Copy whichever lines of the data hold the word "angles".

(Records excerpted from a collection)
────────────────────────────────────────

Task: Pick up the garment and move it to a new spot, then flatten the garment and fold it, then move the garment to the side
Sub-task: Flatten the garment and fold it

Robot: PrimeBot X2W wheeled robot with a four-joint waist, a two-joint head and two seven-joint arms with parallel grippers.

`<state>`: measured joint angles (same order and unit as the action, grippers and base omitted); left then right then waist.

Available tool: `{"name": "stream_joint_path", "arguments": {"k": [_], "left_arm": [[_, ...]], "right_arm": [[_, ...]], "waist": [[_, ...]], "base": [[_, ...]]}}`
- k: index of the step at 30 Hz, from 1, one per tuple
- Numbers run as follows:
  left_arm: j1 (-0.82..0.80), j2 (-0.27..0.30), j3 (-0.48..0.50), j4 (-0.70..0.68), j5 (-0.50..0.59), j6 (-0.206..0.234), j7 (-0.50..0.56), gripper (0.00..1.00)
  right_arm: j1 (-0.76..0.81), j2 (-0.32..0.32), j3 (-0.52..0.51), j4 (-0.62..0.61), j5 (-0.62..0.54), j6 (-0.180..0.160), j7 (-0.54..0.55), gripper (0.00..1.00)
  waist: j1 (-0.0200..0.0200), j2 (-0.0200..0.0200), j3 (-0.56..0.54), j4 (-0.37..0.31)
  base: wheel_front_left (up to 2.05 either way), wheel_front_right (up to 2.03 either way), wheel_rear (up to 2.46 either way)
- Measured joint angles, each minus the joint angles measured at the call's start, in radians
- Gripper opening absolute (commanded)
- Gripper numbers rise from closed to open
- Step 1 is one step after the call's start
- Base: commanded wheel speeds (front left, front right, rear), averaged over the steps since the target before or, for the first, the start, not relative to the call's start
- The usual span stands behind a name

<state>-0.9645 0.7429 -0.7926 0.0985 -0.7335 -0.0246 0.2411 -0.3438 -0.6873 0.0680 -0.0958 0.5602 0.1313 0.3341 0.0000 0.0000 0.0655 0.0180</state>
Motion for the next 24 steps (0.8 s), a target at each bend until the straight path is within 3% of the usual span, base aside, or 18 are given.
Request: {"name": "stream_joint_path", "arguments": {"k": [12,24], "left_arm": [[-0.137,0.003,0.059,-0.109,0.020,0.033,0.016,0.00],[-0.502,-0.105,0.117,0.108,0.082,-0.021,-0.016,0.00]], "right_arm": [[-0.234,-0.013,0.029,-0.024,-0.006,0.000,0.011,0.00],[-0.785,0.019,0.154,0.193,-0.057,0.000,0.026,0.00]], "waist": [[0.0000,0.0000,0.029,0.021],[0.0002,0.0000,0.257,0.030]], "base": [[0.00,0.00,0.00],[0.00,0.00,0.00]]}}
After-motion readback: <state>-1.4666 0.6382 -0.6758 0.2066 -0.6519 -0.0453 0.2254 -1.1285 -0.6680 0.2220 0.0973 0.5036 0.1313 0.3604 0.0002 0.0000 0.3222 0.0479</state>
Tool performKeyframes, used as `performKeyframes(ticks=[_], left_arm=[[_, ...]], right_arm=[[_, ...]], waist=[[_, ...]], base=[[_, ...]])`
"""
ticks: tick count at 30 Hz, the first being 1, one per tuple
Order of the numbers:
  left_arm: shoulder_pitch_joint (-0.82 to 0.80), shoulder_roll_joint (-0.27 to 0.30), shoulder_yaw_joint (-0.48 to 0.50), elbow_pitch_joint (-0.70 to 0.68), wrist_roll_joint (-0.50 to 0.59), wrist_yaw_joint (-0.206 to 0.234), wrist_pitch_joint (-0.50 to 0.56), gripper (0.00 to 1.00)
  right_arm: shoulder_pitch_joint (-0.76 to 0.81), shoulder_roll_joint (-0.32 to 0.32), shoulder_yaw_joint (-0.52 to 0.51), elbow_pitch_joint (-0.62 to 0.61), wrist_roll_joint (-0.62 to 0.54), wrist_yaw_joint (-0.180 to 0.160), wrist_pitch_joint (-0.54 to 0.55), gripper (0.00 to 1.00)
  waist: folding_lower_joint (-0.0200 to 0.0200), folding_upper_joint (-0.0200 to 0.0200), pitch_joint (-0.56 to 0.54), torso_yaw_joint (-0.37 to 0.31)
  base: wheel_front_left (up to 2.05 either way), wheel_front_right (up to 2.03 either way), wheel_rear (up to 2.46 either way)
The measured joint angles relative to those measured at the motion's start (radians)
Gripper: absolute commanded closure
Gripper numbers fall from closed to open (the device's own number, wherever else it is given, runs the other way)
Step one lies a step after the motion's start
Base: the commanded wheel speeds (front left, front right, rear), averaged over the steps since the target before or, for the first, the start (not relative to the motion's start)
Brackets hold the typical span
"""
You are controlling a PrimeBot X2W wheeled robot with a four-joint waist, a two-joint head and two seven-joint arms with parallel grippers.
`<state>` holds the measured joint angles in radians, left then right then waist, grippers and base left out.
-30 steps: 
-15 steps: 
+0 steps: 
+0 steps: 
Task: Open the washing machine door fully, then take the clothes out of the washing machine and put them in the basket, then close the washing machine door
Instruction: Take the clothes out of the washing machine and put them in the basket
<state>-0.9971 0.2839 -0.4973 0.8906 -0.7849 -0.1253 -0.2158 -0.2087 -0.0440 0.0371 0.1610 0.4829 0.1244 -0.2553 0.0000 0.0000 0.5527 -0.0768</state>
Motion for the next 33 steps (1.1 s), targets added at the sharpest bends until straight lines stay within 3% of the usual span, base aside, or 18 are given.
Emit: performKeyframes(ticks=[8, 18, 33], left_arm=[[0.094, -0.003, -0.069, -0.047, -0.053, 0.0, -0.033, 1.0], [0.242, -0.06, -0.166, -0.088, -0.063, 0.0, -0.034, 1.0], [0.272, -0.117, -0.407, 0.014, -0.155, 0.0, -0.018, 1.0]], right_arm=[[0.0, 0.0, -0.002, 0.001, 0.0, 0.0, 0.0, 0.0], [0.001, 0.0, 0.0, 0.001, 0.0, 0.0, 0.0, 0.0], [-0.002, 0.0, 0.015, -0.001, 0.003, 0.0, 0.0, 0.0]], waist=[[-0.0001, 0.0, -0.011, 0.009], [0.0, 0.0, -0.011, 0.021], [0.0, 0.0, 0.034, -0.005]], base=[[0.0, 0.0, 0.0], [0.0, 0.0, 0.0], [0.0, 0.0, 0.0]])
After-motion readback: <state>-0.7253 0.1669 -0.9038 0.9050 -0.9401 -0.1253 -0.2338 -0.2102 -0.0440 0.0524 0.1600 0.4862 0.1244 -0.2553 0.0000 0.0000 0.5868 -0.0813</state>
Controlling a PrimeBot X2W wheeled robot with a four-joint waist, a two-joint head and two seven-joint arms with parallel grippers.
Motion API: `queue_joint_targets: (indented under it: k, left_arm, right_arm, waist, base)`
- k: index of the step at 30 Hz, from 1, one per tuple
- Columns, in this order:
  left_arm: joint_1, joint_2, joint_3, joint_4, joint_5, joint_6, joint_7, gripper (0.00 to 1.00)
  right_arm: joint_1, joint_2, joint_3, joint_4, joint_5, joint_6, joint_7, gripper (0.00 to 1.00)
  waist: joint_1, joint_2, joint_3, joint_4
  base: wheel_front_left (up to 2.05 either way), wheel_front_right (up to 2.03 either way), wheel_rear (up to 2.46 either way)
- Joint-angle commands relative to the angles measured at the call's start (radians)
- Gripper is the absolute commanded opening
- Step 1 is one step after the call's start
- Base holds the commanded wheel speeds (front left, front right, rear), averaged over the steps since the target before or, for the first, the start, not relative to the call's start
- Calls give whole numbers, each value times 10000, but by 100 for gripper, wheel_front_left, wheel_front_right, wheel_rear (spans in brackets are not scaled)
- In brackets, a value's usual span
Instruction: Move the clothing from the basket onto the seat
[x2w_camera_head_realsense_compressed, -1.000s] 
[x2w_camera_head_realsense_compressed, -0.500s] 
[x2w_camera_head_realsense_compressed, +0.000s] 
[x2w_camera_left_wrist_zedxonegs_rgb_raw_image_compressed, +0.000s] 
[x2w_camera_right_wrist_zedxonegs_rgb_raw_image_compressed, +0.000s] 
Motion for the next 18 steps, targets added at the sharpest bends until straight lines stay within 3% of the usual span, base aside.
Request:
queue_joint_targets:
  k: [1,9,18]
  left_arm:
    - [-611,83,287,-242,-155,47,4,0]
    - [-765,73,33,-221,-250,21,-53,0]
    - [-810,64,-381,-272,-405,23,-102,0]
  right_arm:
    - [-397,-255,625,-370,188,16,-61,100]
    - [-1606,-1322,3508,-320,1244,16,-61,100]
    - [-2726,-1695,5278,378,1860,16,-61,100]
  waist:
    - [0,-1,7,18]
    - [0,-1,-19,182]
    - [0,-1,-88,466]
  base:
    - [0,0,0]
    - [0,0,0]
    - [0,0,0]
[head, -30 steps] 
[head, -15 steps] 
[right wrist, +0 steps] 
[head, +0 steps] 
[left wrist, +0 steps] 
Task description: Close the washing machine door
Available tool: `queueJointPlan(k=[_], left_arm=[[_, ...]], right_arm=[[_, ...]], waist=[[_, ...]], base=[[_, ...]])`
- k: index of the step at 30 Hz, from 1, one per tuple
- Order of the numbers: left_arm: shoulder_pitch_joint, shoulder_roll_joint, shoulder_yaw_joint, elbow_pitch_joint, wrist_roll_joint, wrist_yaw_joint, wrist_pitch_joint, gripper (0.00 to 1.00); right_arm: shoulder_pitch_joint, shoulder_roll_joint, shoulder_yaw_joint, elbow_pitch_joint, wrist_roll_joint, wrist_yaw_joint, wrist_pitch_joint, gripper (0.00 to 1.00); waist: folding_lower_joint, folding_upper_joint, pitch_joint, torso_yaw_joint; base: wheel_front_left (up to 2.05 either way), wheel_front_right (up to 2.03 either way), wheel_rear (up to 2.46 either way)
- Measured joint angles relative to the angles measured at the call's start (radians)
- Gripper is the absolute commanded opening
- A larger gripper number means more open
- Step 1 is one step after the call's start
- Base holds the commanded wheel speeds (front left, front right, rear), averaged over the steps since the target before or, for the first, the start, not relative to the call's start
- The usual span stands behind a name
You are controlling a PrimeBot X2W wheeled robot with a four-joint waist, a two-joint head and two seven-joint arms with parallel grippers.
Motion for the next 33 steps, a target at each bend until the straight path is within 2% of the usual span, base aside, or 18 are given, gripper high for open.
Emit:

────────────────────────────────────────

Exercise answer:
`<state>`: measured joint angles (same order and unit as the action, grippers and base omitted); left then right then waist.
- Measured joint angles, each minus the joint angles measured at the call's start, in radians
The measured joint angles relative to those measured at the motion's start (radians)
`<state>` holds the measured joint angles in radians, left then right then waist, grippers and base left out.
- Joint-angle commands relative to the angles measured at the call's start (radians)
- Measured joint angles relative to the angles measured at the call's start (radians)

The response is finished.